In general, if an event directly relates to another event, an arrow will be generated between the two. These arrows are called “flow events”. A flow event is visible only when an event on a track is selected. For the sake of showing all relations at once, black arrows were inserted in the image above.
The image below shows the standard way that flow events are displayed in Perfetto.
Instrumenting the application with rocprof-sys-instrument#
The application can be instrumented with rocprof-sys-instrument to also capture user-defined functions alongside the OMPT events.
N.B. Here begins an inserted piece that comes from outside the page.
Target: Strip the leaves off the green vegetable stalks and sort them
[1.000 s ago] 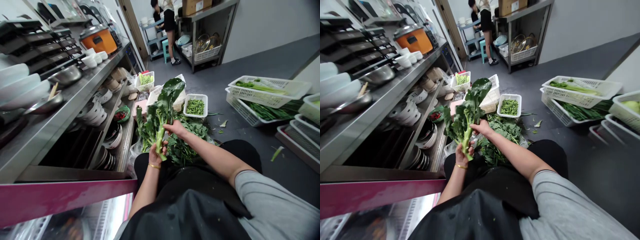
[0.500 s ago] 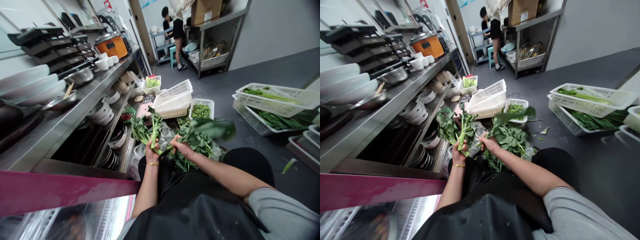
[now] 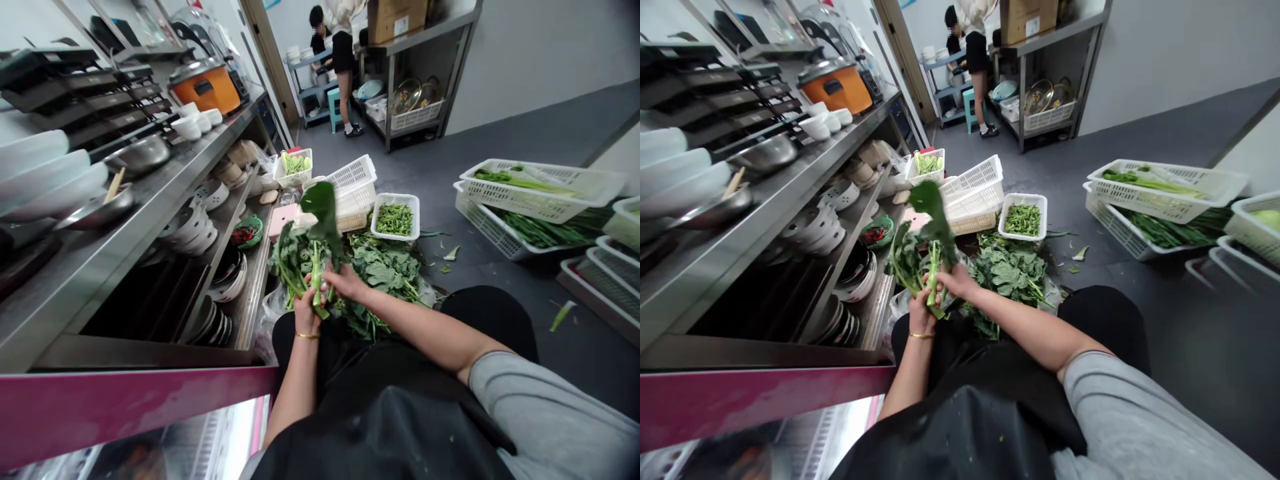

Expand for step-by-step instructions:
Optional: Steps for instrumenting the application with rocprof-sys-instrument
Instrument the application to generate an instrumented binary,
jacobi.inst:
rocprof-sys-instrument -o jacobi.inst -- "$JACOBI_FORTRAN_BIN"
Profile the instrumented binary with OMPT tracing enabled:
rocprof-sys-run --preset=trace-openmp -- ./jacobi.inst
Once profiling completes, an output directory will be generated:
rocprofsys-jacobi-inst-output/<timestamp>/
A .proto trace file is written under this directory, and can be viewed using the same method described in the previous section.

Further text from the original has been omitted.